PROBLEM TO SOLVE:
Go through the data below and return each line where the string "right" appears.

* * *

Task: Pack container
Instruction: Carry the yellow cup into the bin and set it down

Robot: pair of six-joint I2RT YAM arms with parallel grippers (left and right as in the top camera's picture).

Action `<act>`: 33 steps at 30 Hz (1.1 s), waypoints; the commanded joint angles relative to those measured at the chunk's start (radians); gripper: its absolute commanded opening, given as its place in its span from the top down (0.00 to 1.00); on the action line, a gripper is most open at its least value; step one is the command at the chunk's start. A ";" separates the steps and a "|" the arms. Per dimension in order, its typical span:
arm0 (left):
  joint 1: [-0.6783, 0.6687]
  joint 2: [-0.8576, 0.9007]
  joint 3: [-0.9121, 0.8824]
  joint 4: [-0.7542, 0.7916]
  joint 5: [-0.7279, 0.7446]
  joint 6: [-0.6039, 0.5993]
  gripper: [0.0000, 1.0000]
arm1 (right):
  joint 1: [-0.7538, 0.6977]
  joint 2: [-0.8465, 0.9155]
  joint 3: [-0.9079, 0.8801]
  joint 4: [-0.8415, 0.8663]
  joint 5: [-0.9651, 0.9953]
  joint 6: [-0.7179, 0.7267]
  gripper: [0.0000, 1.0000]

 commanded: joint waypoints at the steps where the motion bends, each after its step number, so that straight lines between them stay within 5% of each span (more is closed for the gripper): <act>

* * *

WORKED SOLUTION:
Robot: pair of six-joint I2RT YAM arms with parallel grippers (left and right as in the top camera's picture).
arm1 (right):

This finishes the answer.